Sur une base aérienne désaffectée, Cœur d'Essonne Agglomération crée la ferme de l’Envol

Sur les 300 hectares d'une ancienne base aérienne, Cœur d'Essonne Agglomération a imaginé un projet de développement incluant une ferme de 75 hectares. Elle s'inscrit dans un projet plus vaste qui entend vivifier le tissu agricole du territoire.
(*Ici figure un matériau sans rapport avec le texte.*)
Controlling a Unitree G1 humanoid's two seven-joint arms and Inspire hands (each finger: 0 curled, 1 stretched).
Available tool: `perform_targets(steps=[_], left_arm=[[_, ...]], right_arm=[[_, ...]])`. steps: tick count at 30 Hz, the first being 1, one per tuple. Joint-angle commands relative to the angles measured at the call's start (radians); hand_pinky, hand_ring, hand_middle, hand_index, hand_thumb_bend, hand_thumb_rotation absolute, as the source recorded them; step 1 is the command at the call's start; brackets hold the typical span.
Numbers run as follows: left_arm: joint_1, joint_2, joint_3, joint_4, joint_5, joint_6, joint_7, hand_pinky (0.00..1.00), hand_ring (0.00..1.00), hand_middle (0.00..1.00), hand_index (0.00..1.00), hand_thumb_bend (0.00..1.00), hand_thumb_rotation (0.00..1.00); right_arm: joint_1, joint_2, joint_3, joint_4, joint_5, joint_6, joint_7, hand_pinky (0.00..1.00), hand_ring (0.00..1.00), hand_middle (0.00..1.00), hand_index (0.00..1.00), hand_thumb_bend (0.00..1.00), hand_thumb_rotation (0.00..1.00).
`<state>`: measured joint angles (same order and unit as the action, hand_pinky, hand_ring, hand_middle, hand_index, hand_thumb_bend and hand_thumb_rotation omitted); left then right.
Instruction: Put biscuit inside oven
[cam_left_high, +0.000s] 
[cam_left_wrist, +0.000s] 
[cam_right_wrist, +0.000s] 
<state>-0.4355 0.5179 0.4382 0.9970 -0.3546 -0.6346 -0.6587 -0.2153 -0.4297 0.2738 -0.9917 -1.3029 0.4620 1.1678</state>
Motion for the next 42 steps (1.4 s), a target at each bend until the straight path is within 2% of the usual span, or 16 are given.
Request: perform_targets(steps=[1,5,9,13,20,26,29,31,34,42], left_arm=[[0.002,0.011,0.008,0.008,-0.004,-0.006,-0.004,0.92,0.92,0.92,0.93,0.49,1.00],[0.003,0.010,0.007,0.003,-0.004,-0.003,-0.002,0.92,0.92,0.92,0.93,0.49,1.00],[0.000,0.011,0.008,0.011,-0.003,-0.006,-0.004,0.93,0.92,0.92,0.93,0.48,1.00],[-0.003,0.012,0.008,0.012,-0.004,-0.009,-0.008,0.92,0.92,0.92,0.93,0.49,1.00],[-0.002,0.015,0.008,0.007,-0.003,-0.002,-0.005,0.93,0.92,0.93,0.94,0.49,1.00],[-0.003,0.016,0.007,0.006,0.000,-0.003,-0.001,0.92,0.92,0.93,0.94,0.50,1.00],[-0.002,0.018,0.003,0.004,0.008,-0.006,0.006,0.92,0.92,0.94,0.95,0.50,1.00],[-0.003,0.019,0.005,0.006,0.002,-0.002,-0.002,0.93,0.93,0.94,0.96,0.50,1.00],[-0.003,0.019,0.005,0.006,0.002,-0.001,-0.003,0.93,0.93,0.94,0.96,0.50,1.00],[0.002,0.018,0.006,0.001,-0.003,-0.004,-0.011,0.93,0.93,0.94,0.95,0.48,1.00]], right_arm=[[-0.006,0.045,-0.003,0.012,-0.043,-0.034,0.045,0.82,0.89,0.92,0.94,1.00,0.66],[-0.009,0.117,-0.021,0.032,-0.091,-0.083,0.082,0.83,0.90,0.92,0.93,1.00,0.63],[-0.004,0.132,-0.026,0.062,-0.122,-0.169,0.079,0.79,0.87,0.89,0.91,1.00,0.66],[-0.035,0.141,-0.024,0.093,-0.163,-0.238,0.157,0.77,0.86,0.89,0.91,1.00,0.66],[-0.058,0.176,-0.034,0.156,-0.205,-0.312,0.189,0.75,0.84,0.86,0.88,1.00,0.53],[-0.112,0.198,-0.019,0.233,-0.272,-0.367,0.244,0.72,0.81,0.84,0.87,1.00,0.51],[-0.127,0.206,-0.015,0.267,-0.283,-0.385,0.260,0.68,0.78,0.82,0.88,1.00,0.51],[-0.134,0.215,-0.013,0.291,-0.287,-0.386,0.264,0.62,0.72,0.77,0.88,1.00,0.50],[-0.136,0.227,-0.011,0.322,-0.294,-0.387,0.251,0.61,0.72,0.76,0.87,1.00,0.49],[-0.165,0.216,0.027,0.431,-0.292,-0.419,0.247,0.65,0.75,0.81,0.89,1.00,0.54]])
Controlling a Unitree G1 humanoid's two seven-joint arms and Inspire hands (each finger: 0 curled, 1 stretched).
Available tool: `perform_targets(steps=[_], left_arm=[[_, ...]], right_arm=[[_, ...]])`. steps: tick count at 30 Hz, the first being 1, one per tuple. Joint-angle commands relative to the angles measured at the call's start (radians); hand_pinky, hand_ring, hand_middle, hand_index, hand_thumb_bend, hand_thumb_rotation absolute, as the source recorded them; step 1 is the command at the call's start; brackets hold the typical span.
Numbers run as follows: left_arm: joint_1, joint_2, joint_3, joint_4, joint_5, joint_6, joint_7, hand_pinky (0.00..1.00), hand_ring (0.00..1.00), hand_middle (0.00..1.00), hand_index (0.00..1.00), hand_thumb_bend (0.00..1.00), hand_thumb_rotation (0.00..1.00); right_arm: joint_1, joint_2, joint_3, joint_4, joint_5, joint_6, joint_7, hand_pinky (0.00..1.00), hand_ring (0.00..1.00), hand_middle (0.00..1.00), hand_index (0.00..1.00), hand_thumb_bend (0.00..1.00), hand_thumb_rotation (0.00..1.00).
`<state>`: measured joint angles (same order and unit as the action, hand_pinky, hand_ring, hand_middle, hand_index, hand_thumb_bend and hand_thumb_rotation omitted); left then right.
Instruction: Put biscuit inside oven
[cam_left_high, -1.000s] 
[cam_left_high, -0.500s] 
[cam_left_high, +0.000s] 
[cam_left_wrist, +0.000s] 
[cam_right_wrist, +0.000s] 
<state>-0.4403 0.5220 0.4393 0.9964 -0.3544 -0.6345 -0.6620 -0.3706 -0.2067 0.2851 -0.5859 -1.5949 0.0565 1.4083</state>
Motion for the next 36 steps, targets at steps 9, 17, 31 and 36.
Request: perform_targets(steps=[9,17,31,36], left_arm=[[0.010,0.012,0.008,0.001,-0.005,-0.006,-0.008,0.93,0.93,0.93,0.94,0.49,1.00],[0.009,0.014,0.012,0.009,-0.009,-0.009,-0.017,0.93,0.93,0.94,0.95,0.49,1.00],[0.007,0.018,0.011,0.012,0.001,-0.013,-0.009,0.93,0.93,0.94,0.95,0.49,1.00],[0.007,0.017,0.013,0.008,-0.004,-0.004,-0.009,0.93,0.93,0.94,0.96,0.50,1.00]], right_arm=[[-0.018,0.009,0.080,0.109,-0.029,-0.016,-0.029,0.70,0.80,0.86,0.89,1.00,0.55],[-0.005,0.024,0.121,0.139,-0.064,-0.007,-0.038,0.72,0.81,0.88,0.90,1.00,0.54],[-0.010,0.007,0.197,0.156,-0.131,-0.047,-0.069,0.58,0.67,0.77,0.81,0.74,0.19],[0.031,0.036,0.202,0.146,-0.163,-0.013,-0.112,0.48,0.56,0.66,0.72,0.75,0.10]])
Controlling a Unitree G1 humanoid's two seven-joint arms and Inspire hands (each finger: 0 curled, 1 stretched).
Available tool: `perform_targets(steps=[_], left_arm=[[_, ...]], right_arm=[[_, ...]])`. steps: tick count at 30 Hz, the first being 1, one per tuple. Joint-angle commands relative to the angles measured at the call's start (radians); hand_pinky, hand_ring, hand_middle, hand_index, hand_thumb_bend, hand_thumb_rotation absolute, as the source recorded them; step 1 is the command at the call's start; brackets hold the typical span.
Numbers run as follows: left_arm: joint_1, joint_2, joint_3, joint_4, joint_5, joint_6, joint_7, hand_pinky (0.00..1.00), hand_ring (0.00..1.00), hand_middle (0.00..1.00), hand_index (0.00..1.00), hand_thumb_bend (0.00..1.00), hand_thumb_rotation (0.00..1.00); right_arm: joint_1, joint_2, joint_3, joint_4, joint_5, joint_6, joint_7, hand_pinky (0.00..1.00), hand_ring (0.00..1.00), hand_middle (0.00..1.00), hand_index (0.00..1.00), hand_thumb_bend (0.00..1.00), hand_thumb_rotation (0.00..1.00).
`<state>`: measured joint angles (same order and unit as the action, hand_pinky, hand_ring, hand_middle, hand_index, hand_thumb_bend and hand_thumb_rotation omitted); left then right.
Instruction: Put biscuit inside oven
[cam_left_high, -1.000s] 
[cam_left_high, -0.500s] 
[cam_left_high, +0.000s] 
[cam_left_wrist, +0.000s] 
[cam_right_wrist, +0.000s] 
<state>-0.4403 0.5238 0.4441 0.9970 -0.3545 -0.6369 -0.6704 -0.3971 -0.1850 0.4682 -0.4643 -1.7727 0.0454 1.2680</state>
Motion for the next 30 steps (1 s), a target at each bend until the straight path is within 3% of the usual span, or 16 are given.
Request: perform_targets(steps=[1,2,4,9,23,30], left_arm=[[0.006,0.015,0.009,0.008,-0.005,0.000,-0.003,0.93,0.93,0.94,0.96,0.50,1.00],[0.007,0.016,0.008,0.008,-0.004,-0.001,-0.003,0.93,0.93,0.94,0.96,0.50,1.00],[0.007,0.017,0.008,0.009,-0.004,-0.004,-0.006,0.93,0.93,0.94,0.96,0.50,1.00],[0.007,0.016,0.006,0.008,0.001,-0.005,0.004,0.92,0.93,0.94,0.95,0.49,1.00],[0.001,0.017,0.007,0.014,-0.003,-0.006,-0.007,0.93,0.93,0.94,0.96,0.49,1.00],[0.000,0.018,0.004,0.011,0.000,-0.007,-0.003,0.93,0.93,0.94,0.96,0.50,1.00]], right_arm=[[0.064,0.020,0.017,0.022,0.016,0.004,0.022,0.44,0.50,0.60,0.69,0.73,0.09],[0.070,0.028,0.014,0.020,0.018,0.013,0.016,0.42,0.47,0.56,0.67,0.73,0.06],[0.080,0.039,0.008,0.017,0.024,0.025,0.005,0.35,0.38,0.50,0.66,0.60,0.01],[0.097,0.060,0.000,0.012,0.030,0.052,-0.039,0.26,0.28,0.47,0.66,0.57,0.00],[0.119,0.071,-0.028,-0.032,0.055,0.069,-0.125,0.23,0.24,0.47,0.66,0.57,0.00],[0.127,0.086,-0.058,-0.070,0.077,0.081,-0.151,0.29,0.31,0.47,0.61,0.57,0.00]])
Au premier janvier 2016, les intercommunalités de l'Arpajonnais et du Val d'Orge ont fusionné pour donner naissance à Cœur d'Essonne Agglomération : 21 communes, 194.000 habitants. Les deux intercommunalités étaient en pointe sur la préservation des terres agricoles mais souhaitaient aller plus loin. L'opportunité d’acquérir les 300 hectares de la base aérienne 217 a permis de donner corps à leurs ambitions.

Redynamiser le site

Le projet "La Base 217" doit permettre de pallier la perte de 2.000 emplois, civils et militaires, provoquée par l'abandon du site par l’Armée. À côté de la ferme, qui s'implante sur 75 hectares, on trouve des projets économiques, culturels et de loisirs, dont une piste de chars à voile. Le contrat de site, signé avec l'État pour redynamiser le territoire, est doté de 34 millions d'euros. Les terrains sont, quant à eux, cédés à l'agglomération pour l'euro symbolique.
Toutes les conditions sont réunies pour que le projet s’épanouisse, mais inventer un nouveau modèle de ferme agro-écologique n'est pas chose facile. En 2017, Cœur d'Essonne Agglomération signe une convention avec le groupe SOS, une structure de l'économie sociale et solidaire (ESS) compétente en la matière. Le directeur du projet La Base à Cœur d'Essonne Agglomération, Étienne Monpays, s'en réjouit : "L'association Ferme d'Avenir, rattachée au groupe SOS, a bien compris la demande des élus et nous a aidés à trouver le bon niveau d'ambition, c'est avec eux et les agriculteurs que nous avons monté le projet Sésame."

Projet Sésame

La création d'une ferme sur le site de la Base 217 ne pouvait pas, à elle seule, constituer un projet agri-écologique. Cette ferme permettait de tester un modèle original tant au niveau économique que cultural mais elle devait s'inscrire dans un projet plus vaste. La volonté des élus étant de prendre en compte tout la chaîne qui va de la graine à l'assiette, il fallait donc démultiplier le nombre de fermes et nouer des partenariats : pour la formation des nouveaux agriculteurs, la transformation des produits, le financement des projets... Le dispositif complet, qui doit être en place d'ici 2030, a été baptisé Sésame. Il prévoit l'implantation de 40 fermes au sein de l'agglomération et de 60 autres réparties dans tout le département de l'Essonne.

La ferme de l'Envol

Première pierre de ce vaste édifice, la ferme de l'Envol, implantée sur la Base 217. C'est une société coopérative d’intérêt collectif (Scic), qui regroupe des capitaux publics et privés. Cœur d'Essonne Agglomération a mis les terrains à disposition de la Scic et s'est occupée de leur viabilisation. L'agglomération participe également au capital de la société à hauteur de 400.000 €, sur un total de 4 millions d'euros in fine.
À terme la ferme de l'Envol doit accueillir 14 agriculteurs. Dès 2018, lorsque l'autorisation d'exploiter fut accordée, les cinq premiers porteurs de projet ont effectué un test de culture sur 4 hectares : les analyses de sol avaient montré que les terres n'étaient pas polluées, restait à vérifier qu'elles se prêtaient bien à la culture. Les résultats de ce premier test furent des plus concluants, malgré la canicule, les cultures ont prospéré. Avec la livraison des serres, au printemps 2020, la phase de production a commencé. Contrairement au projet initial, les 75 hectares dont dispose la ferme ne seront pas entièrement consacrés au maraîchage bio. Afin d'adopter un modèle d'agriculture durable, les différents partenaires se sont mis d'accord pour mêler polyculture et élevage. Ainsi, non seulement l'offre de produits bio et de proximité sera renforcée mais, avec elle, la biodiversité.